I guess most people would say to translate the statement " $P$ doesn't halt " into an arithmetic sentence $\forall n, S(n) \ne 0$ (where $S(n+1) = P(S(n))$ is the $n$-th state of the program) and enumerate the theorems of PA until it proves the sentence. Or is there a more elegant way ?

Ie. how would you try (and success in) solving the halting problem, except in a few pathological cases ?

Then I'd like to get some intuition on how to visualize (and solve) those pathological cases arising from undecidable problems (in PA). Is there a way to solve them (except in a $\scriptstyle\text{fewer}$ pathological cases) using a new routine enumerating the theorems of a meta-theory (which one) ?

Finally, is it hard to write the concrete code of all this, will it be readable and useful for teaching and for the intuition ?

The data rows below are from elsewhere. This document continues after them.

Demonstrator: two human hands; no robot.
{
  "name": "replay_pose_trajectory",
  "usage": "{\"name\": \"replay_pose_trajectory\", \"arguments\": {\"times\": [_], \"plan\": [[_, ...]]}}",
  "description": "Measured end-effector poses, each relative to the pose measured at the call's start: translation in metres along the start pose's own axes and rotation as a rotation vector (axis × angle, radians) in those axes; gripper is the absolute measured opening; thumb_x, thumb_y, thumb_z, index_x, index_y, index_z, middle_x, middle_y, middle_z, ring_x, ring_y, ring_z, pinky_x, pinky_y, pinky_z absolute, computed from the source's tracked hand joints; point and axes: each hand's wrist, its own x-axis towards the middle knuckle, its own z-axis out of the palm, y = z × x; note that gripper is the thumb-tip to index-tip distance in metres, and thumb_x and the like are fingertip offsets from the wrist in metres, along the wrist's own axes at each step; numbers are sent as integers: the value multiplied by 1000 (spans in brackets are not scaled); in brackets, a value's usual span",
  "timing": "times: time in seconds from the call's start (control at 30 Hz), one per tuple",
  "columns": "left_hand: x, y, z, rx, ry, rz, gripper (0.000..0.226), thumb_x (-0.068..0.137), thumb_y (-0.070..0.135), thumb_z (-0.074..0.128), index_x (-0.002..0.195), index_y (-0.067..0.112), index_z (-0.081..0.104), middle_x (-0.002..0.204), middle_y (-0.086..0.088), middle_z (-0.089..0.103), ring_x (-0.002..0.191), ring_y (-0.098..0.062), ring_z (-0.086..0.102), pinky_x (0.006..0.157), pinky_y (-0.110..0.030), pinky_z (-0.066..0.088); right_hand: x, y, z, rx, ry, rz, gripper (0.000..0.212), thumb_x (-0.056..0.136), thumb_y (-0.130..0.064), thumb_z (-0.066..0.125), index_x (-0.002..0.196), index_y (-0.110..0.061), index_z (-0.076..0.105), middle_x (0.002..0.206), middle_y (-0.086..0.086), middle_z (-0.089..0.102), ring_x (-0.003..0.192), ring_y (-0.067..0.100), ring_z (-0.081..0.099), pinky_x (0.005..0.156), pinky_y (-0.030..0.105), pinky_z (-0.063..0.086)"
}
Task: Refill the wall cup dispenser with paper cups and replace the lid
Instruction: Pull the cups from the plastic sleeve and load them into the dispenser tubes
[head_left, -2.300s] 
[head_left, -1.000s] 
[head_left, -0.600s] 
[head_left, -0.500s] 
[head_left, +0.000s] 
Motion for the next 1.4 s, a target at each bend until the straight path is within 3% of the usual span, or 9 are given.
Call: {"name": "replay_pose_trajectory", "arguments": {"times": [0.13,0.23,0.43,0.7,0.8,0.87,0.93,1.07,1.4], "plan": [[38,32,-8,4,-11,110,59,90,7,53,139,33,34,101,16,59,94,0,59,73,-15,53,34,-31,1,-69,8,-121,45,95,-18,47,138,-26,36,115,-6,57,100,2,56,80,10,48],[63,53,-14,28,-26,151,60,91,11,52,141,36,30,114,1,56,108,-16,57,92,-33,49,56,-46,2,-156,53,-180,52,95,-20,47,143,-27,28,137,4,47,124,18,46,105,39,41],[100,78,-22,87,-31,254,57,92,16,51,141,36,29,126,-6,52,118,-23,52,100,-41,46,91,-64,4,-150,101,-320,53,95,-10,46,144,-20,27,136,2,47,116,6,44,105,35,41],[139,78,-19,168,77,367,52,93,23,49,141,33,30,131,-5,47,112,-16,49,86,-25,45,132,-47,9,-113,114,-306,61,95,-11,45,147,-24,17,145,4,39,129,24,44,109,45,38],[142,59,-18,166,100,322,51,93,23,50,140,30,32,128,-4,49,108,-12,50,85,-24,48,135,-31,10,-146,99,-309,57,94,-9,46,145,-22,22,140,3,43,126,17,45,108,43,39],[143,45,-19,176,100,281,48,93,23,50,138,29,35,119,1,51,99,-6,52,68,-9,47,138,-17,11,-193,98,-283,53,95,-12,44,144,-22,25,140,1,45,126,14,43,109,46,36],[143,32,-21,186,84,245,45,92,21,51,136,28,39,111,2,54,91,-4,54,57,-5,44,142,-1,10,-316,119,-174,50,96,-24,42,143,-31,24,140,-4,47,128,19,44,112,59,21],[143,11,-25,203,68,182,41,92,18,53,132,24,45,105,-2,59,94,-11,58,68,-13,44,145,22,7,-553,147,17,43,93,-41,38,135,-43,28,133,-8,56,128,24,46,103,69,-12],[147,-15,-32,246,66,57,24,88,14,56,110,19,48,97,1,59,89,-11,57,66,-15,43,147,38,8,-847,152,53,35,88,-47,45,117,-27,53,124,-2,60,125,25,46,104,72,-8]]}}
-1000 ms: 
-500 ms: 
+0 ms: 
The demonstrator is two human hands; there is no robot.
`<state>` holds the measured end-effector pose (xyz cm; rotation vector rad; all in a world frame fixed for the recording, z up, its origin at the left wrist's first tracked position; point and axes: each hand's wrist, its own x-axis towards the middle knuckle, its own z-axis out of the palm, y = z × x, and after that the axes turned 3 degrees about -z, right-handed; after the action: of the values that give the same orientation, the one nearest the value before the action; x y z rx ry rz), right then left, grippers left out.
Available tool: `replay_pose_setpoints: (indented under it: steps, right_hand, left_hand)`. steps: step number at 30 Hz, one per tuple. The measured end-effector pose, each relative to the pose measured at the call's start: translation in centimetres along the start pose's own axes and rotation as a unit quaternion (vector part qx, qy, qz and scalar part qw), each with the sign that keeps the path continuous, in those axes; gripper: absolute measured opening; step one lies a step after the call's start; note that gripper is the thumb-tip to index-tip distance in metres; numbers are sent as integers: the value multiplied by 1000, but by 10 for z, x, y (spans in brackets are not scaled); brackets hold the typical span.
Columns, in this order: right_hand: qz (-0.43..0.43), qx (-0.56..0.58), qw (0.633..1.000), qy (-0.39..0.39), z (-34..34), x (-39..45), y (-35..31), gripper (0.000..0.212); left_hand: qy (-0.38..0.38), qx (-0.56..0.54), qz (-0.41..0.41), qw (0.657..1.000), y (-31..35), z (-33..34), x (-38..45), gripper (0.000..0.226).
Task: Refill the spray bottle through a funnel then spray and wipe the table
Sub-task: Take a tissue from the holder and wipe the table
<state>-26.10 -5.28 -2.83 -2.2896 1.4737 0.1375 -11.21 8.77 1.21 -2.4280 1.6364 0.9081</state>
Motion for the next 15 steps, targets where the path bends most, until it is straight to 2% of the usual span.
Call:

Concretely I'm asking if this is the algorithm I'm supposed to think to, in that case can I find the concrete code of it somewhere :

Input : a program $P$ with no arguments. Let $ S(n+1) = P(S(n))$ be its sequence of states.

Compute $S(n),n=1,2,\ldots$. If for some $n ,S(n)=0$ then output "$P$ halts".

In the same time enumerate the parenthesized and annotated sentences of PA, where the annotation indicates which inference rules to apply, thus it is trivial to check if a given sentence is a valid theorem of PA and if it proves $\forall n, S(n+1) = P(S(n)) \land S(n) \ne 0$, in that case output "$P$ doesn't halt".

The other cases ($P$ doesn't halt but PA doesn't prove it) are said pathological.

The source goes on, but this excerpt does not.